EXERCISE PROMPT: Write out the listing below exactly, beginning at its first line and ending with the line that contains "segment --target yellow".

-- TASK MATERIAL follows --

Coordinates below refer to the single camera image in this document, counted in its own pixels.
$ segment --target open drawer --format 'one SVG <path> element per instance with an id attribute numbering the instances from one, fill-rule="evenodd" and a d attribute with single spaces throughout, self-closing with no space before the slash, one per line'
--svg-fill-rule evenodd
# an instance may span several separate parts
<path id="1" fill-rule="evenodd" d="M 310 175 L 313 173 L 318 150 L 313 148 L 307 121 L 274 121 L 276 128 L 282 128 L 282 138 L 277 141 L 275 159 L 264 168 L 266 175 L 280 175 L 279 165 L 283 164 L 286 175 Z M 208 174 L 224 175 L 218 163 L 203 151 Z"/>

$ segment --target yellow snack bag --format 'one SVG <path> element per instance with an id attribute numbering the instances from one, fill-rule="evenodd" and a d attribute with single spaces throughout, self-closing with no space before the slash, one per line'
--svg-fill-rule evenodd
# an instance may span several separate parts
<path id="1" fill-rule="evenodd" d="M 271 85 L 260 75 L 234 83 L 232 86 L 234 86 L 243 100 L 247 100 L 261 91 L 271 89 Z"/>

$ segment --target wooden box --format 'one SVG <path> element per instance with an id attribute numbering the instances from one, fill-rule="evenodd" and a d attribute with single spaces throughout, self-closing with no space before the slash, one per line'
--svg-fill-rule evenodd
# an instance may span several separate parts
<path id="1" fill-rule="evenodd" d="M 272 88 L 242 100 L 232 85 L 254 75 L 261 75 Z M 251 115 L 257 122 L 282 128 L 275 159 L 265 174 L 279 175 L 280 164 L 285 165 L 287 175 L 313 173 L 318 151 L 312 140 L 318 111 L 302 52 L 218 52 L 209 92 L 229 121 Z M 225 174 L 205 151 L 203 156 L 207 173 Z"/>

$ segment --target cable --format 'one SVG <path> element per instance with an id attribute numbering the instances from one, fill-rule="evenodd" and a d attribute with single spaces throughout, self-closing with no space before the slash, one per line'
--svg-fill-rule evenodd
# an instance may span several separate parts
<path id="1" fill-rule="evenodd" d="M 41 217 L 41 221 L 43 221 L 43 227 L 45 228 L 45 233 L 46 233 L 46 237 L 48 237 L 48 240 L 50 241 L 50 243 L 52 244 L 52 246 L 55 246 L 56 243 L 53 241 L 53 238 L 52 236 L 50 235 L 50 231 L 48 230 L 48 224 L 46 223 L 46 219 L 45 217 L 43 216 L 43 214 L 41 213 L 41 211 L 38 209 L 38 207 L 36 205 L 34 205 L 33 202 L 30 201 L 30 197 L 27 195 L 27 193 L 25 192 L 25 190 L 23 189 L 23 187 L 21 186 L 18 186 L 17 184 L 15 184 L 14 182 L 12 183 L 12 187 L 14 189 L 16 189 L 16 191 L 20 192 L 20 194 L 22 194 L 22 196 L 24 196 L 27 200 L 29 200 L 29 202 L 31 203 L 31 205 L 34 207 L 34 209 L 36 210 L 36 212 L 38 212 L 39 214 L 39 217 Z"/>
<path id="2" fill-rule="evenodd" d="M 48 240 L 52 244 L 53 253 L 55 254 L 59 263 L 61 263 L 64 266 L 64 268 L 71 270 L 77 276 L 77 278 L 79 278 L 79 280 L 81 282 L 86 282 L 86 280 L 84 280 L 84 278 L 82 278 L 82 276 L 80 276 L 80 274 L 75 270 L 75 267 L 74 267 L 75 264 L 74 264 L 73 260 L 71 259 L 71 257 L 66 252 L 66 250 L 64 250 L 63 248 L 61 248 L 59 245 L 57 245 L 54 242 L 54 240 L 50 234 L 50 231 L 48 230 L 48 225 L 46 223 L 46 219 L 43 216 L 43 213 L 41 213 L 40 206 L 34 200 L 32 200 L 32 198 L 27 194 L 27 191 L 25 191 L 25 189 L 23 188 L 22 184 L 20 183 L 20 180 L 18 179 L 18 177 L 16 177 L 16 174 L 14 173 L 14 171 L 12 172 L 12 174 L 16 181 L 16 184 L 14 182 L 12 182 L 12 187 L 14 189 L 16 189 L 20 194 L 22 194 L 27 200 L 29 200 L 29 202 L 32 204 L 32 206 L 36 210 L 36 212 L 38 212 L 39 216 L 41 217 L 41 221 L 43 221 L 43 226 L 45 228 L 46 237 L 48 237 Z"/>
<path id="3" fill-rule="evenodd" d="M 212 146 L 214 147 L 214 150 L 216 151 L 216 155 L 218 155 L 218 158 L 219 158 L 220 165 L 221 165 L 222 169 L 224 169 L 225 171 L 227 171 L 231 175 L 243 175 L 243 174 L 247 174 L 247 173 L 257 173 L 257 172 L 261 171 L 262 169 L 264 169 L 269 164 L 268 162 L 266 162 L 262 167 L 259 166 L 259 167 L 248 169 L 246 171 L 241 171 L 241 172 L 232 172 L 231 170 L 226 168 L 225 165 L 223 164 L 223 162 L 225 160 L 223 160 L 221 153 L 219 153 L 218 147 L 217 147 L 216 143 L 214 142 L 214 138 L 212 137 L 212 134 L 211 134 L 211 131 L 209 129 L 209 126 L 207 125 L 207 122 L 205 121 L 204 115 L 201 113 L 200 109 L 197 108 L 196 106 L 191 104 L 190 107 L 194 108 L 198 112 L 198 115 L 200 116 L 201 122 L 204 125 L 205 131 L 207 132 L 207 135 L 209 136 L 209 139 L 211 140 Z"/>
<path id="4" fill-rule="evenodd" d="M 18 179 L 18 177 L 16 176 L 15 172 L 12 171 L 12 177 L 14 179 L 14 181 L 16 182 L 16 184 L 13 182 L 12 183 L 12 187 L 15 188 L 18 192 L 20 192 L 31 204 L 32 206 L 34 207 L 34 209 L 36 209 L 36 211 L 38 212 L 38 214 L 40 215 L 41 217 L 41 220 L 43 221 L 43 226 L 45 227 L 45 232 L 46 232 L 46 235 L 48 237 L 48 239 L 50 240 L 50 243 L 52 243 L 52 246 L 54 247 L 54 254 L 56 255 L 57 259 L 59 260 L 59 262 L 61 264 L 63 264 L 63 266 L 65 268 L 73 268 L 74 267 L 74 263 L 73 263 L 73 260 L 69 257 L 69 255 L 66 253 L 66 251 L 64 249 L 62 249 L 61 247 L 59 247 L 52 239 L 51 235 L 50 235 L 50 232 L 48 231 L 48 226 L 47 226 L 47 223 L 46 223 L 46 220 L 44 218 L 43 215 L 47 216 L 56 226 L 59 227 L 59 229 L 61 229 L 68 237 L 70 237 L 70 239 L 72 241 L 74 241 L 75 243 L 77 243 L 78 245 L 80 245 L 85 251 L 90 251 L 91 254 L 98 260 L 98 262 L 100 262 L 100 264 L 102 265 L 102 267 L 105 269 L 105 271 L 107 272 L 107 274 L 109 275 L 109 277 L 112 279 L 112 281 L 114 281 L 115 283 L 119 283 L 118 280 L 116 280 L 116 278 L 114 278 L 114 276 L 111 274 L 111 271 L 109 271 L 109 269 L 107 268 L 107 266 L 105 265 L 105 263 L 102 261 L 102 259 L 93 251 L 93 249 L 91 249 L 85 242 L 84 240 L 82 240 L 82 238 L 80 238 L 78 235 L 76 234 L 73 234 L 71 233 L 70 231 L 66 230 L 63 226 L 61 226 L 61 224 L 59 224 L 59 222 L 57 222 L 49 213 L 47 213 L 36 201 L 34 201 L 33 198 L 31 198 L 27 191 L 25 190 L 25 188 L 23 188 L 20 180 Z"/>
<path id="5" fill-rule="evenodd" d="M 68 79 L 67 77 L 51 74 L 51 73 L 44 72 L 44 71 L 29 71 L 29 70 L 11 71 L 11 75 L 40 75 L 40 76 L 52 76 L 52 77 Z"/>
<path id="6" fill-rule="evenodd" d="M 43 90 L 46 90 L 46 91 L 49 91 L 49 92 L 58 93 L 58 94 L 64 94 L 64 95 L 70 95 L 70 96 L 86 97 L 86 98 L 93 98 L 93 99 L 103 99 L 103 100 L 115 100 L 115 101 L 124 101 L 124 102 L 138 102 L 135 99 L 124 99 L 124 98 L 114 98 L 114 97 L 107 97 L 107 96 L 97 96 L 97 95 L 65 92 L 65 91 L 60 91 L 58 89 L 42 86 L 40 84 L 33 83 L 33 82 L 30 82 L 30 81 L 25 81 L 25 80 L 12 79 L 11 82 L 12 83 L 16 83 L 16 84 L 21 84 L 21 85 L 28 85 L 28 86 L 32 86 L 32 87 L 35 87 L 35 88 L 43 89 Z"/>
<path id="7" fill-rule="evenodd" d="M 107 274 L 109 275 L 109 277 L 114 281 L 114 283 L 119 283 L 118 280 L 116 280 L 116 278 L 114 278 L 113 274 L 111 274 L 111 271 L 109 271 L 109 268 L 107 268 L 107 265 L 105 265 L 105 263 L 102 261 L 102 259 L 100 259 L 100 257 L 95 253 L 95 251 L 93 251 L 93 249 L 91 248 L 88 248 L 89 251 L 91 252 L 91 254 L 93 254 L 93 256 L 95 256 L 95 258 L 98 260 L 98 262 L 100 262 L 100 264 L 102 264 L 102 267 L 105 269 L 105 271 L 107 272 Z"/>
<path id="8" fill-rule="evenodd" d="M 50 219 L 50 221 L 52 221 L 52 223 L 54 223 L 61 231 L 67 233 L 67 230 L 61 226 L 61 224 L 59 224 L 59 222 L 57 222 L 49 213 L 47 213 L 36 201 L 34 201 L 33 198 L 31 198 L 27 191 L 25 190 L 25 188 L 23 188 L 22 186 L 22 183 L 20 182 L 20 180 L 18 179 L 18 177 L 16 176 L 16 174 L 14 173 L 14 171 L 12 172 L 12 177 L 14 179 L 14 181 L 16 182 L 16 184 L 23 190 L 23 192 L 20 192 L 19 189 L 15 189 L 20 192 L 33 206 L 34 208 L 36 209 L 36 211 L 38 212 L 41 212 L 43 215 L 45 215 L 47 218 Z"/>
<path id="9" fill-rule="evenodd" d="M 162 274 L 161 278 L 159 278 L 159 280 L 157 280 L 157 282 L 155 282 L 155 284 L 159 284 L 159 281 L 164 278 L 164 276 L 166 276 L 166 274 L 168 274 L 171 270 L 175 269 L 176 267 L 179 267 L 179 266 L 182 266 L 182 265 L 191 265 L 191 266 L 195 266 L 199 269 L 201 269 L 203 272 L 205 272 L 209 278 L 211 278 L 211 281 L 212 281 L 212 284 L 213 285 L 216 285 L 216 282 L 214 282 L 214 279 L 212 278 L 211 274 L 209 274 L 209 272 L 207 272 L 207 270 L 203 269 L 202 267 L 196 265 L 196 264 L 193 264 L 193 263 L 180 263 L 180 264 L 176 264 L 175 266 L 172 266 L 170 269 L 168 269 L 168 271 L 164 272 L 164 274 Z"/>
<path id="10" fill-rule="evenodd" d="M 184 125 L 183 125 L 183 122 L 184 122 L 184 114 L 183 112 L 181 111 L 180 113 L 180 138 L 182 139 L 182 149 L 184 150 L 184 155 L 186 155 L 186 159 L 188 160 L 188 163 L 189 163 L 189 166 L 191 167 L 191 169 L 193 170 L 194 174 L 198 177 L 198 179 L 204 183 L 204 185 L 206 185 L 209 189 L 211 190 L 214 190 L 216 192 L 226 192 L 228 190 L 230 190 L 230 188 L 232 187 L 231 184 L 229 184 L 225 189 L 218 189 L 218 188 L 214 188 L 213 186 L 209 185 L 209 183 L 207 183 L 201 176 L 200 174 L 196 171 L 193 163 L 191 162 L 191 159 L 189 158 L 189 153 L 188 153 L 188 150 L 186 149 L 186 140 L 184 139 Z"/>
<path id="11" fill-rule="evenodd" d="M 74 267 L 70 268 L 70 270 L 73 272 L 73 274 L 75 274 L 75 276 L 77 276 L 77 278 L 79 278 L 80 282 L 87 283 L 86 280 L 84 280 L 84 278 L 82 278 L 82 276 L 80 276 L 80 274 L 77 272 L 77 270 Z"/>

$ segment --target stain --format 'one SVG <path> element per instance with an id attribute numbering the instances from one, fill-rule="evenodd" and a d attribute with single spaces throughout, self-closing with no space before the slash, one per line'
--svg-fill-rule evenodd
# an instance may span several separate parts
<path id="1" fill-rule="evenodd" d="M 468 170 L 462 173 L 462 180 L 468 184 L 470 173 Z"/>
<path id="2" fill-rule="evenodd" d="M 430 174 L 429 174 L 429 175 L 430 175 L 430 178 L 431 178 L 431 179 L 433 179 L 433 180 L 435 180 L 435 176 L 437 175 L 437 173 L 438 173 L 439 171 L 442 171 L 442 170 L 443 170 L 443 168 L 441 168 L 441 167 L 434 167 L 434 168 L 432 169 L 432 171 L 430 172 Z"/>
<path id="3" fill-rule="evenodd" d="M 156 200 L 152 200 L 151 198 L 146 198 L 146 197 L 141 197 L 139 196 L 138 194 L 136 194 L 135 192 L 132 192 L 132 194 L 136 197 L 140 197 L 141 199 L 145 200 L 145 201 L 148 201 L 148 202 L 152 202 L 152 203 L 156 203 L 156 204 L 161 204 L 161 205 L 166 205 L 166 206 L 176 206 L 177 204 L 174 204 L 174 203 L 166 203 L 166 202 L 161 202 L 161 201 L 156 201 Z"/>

-- TASK MATERIAL concluded --

EXPECTED ANSWER:
Coordinates below refer to the single camera image in this document, counted in its own pixels.
$ segment --target open drawer --format 'one SVG <path> element per instance with an id attribute numbering the instances from one, fill-rule="evenodd" and a d attribute with single spaces throughout, self-closing with no space before the slash, one per line'
--svg-fill-rule evenodd
# an instance may span several separate parts
<path id="1" fill-rule="evenodd" d="M 310 175 L 313 173 L 318 150 L 313 148 L 307 121 L 274 121 L 276 128 L 282 128 L 282 138 L 277 141 L 275 159 L 264 168 L 266 175 L 280 175 L 279 165 L 283 164 L 286 175 Z M 208 174 L 224 175 L 218 163 L 203 151 Z"/>

$ segment --target yellow snack bag --format 'one SVG <path> element per instance with an id attribute numbering the instances from one, fill-rule="evenodd" and a d attribute with single spaces throughout, self-closing with no space before the slash, one per line'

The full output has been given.